[SERVER-36294] Sum of currentActive and currentInactive not equal to currentOpen transactions Created: 26/Jul/18  Updated: 29/Oct/23  Resolved: 11/Aug/18

Status: Closed
Project: Core Server
Component/s: Diagnostics
Affects Version/s: None
Fix Version/s: 4.0.2, 4.1.2

Type: Bug Priority: Major - P3
Reporter: Bruce Lucas (Inactive) Assignee: Nathan Louie
Resolution: Fixed Votes: 0
Labels: SWDI, global-txn-metrics
Remaining Estimate: Not Specified
Time Spent: Not Specified
Original Estimate: Not Specified

Attachments: PNG File txn-open-active-inactive.png    
Issue Links:
Backports
Related
related to SERVER-36295 Transaction metrics not updated on Tr... Closed
related to SERVER-35793 Write concurrency test to verify serv... Closed
Backwards Compatibility: Fully Compatible
Operating System: ALL
Backport Requested:
v4.0
Sprint: Repl 2018-08-13
Participants:

 Description   

Small inaccuracies due to skew might be expected because the counter updates aren't atomic, but this looks to me to be much larger than that, as if the transaction is spending significant time between between corresponding updates to the counters.
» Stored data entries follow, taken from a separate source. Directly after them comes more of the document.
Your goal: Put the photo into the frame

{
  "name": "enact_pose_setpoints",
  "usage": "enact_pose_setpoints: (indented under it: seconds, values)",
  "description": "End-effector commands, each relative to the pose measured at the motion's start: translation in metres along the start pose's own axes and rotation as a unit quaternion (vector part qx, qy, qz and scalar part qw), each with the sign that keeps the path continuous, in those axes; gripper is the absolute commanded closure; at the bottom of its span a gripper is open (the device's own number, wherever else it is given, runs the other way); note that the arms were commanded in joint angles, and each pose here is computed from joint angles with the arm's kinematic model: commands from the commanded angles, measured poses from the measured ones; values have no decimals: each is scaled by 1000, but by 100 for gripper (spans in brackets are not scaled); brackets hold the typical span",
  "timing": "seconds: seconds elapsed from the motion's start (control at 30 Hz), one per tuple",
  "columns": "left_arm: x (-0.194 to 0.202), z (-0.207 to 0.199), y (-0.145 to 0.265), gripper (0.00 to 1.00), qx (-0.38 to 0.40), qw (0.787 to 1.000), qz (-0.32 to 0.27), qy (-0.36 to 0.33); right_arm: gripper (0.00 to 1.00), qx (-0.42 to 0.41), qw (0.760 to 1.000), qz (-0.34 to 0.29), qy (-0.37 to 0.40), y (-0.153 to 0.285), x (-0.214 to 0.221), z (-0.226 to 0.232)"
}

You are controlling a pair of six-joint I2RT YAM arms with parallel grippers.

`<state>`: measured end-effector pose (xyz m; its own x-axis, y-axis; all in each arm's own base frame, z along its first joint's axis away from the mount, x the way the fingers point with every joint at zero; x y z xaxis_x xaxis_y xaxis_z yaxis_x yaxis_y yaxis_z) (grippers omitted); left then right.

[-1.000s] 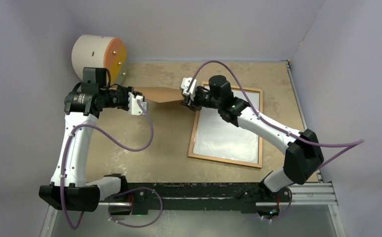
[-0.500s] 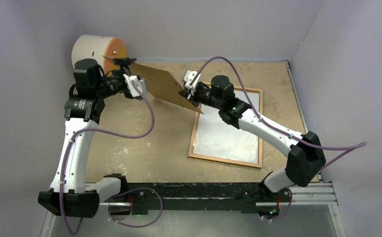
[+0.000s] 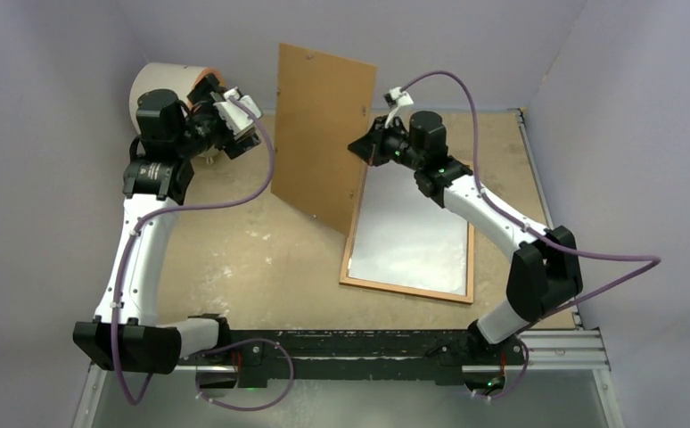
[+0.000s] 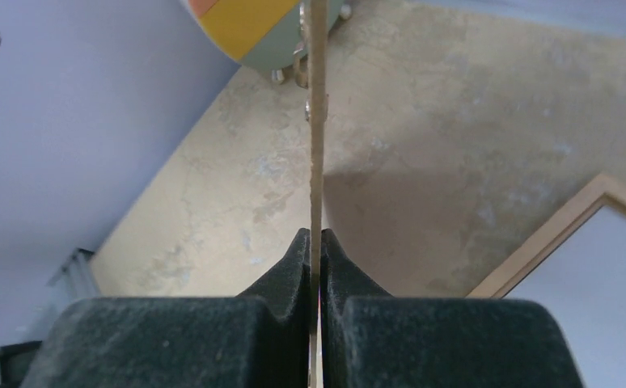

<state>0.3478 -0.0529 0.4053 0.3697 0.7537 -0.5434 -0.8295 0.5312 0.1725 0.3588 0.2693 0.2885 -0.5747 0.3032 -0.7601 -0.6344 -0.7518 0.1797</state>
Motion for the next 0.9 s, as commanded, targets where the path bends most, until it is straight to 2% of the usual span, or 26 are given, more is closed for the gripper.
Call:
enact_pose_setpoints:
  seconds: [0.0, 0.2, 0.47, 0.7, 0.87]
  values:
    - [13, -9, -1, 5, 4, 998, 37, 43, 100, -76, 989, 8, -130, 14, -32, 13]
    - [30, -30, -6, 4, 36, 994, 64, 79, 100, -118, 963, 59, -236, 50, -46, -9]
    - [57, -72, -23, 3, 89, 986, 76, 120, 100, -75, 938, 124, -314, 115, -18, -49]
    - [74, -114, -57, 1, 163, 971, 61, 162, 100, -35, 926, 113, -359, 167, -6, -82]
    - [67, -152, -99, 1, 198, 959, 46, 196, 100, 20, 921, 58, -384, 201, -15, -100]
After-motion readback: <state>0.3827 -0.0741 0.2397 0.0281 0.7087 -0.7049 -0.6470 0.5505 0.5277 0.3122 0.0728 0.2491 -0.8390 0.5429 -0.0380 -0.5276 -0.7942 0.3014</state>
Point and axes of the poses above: each gripper's point midway between its finger pads, its own y axis back along the fingers, its own z axis along the line the jaws close on, x = y × z, the point moved 5 cm from there along y, back along the fingers, and after that the axes turned 14 degrees about -y, right-handed, at the moved point
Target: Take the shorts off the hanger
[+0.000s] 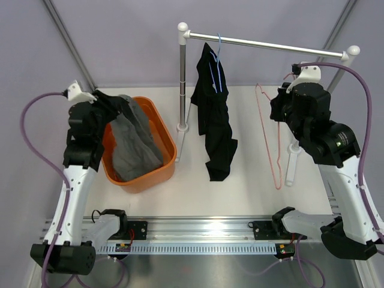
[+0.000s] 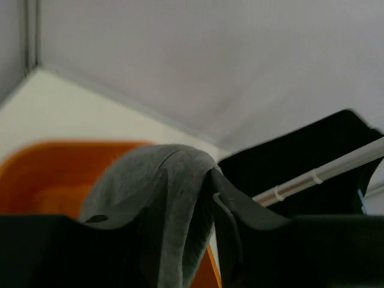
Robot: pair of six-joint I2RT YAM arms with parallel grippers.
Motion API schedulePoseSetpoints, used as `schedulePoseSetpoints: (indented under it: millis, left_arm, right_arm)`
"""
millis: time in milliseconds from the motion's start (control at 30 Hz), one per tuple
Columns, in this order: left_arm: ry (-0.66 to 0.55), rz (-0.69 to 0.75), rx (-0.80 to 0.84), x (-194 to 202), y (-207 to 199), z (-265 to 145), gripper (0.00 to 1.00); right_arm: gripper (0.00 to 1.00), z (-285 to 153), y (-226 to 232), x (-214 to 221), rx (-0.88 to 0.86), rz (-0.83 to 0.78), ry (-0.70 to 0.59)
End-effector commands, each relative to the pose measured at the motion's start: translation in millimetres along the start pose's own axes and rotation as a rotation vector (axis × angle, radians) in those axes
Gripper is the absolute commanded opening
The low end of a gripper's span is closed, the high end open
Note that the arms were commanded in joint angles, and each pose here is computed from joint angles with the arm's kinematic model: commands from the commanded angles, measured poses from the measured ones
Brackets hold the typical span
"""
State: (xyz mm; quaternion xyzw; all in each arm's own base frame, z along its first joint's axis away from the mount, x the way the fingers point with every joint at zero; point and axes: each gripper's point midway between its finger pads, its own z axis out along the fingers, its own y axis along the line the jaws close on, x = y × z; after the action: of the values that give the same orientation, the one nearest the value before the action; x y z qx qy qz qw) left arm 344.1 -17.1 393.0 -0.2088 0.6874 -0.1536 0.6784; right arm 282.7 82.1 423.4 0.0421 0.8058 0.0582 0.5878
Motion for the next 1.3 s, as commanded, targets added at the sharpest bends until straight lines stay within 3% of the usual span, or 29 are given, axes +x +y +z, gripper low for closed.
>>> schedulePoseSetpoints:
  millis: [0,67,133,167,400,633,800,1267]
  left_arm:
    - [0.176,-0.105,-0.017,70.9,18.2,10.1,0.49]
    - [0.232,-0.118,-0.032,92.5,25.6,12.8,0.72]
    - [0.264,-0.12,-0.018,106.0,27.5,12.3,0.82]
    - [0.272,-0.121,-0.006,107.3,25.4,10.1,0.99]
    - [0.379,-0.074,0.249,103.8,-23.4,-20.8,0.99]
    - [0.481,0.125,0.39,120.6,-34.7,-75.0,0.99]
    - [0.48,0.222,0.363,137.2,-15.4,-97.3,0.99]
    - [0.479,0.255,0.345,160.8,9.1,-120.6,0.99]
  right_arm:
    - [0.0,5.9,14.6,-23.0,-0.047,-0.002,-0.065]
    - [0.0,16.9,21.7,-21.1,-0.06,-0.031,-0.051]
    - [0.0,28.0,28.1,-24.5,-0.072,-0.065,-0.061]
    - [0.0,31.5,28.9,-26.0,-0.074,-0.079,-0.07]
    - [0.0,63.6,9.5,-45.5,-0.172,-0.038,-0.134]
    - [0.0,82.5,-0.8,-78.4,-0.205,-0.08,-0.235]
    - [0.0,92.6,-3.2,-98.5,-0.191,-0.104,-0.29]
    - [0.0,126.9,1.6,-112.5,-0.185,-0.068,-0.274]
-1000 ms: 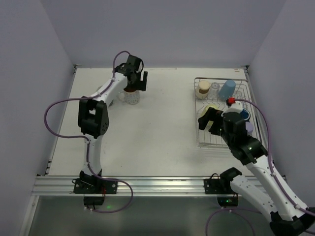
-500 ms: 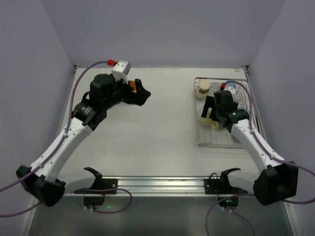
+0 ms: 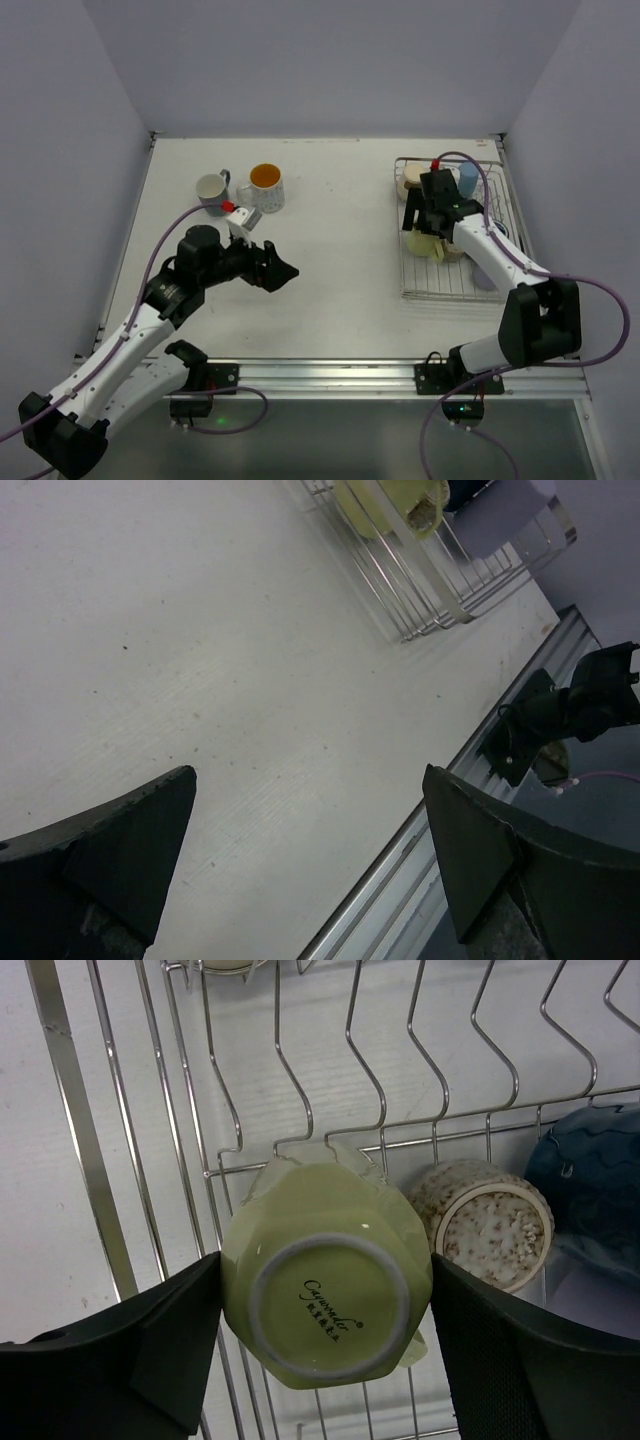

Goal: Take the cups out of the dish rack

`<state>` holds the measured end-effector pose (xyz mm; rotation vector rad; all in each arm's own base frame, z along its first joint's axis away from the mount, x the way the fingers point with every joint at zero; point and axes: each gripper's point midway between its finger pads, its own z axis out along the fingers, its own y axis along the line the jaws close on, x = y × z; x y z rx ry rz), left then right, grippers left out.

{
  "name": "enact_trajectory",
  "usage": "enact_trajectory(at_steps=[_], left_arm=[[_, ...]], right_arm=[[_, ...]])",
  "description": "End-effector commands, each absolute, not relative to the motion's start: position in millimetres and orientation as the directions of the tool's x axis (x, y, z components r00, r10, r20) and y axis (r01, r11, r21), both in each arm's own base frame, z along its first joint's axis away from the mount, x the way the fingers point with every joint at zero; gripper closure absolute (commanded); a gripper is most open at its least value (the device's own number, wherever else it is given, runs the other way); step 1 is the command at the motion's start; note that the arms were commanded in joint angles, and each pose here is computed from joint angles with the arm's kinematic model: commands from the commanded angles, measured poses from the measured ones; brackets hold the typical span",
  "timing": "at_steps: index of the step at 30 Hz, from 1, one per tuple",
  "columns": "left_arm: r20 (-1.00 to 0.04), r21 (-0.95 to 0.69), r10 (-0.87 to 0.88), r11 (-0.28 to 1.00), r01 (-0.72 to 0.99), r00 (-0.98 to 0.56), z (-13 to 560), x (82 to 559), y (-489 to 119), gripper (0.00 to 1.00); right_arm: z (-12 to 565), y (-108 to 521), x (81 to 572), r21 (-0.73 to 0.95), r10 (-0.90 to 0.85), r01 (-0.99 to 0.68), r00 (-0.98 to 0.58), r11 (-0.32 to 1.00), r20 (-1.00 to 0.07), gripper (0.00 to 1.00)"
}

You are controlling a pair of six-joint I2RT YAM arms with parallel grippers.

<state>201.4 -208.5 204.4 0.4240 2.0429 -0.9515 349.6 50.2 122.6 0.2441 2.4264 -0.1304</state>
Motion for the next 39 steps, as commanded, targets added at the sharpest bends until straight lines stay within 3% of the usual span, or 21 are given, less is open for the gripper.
enact_trajectory(at_steps=[1, 4, 5, 8, 15, 21, 25, 29, 35, 39], left_arm=[[-0.800, -0.518, -0.065, 0.577, 0.632, -0.596, 219, 193, -220, 0.00], [-0.796, -0.538, -0.071, 0.538, 0.649, -0.601, 223, 192, -227, 0.00], [-0.798, -0.545, -0.078, 0.516, 0.661, -0.597, 228, 191, -230, 0.00], [-0.796, -0.561, -0.087, 0.475, 0.678, -0.599, 233, 190, -237, 0.00], [-0.765, -0.636, -0.137, 0.310, 0.706, -0.629, 254, 187, -261, 0.02], [-0.748, -0.663, -0.192, 0.160, 0.732, -0.636, 282, 184, -285, 0.08], [-0.743, -0.662, -0.221, 0.096, 0.744, -0.632, 294, 188, -300, 0.10], [-0.734, -0.667, -0.243, 0.079, 0.741, -0.635, 295, 202, -310, 0.12], [-0.721, -0.669, -0.260, 0.018, 0.743, -0.643, 303, 205, -322, 0.17], [-0.730, -0.653, -0.256, -0.015, 0.758, -0.634, 307, 199, -329, 0.30]], right_arm=[[138, 56, 369, -0.001, 0.139, 0.192, -0.712, 0.981, -0.688, 0.23], [147, 53, 370, 0.005, 0.154, 0.212, -0.691, 0.977, -0.706, 0.45], [151, 52, 369, 0.006, 0.159, 0.222, -0.680, 0.975, -0.716, 0.61], [179, 46, 364, 0.048, 0.200, 0.258, -0.605, 0.965, -0.771, 0.72], [273, 40, 336, 0.229, 0.296, 0.227, -0.334, 0.947, -0.895, 0.81], [318, 83, 301, 0.471, 0.446, -0.040, -0.258, 0.881, -0.857, 0.82], [348, 140, 262, 0.632, 0.545, -0.363, -0.320, 0.684, -0.775, 0.83], [366, 171, 232, 0.689, 0.608, -0.546, -0.361, 0.477, -0.707, 0.83], [356, 211, 217, 0.742, 0.581, -0.593, -0.498, 0.313, -0.643, 0.83], [341, 233, 217, 0.768, 0.555, -0.579, -0.557, 0.274, -0.618, 0.83]])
This was a simple test with 10 threads doing transactional updates to single independent documents:

function repro() {
 
    nthreads = 10
 
    db.createCollection("c", {writeConcern: {w: "majority"}})
 
    threads = []
    for (var t=0; t<nthreads; t++) {
        thread = new ScopedThread((t) =>  {
            var ses = db.getMongo().startSession()
            ses.getDatabase("test").c.insert({_id: t, i: 0})
            for (;;) {
                try {
                    ses.startTransaction()
                    ses.getDatabase("test").c.update({_id: t}, {$inc: {i: 1}})
                    //if (t==0) sleep(1000)
                    ses.commitTransaction()
                } catch (e) {
                    print(e)
                }
            }
        }, t)
        threads.push(thread)
        thread.start()
    }
    for (var t = 0; t < nthreads; t++)
        threads[t].join()
}



 Comments   
Comment by Githook User [ 16/Aug/18 ]

Author:

{'username': 'will62794', 'email': 'william.schultz@mongodb.com', 'name': 'William Schultz'}

Message: SERVER-36294 Mark transaction as inactive when it is first marked as open

(cherry picked from commit 95bcc2148cc7ec3ca4f54e16c4a75bbc0f806ace)
Branch: v4.0
https://github.com/mongodb/mongo/commit/15b6b95877b09d9a2c5d2f63a981692545875c3a

Comment by William Schultz (Inactive) [ 11/Aug/18 ]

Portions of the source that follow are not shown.